**Work required**
Write out exactly the lines of the material below, beginning at the top and ending at the line that contains "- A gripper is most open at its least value".

**Data block**
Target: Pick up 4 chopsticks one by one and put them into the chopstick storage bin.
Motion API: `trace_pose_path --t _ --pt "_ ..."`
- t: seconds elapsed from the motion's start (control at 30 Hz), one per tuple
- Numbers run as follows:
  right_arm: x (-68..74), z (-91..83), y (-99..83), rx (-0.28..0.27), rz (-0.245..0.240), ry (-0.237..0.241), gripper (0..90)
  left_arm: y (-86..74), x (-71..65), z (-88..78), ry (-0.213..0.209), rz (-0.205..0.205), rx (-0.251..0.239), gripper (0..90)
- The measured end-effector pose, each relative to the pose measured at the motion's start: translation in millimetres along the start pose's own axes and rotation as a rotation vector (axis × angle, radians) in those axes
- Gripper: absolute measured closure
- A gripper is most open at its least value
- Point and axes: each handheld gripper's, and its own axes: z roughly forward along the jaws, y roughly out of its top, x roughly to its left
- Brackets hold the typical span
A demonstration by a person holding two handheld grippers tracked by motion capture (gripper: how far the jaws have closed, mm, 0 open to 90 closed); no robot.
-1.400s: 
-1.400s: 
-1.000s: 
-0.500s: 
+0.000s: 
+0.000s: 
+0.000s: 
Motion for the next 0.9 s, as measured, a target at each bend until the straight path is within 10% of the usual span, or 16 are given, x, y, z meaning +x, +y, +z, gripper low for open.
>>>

**Answer box**
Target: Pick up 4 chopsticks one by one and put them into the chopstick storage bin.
Motion API: `trace_pose_path --t _ --pt "_ ..."`
- t: seconds elapsed from the motion's start (control at 30 Hz), one per tuple
- Numbers run as follows:
  right_arm: x (-68..74), z (-91..83), y (-99..83), rx (-0.28..0.27), rz (-0.245..0.240), ry (-0.237..0.241), gripper (0..90)
  left_arm: y (-86..74), x (-71..65), z (-88..78), ry (-0.213..0.209), rz (-0.205..0.205), rx (-0.251..0.239), gripper (0..90)
- The measured end-effector pose, each relative to the pose measured at the motion's start: translation in millimetres along the start pose's own axes and rotation as a rotation vector (axis × angle, radians) in those axes
- Gripper: absolute measured closure
- A gripper is most open at its least value

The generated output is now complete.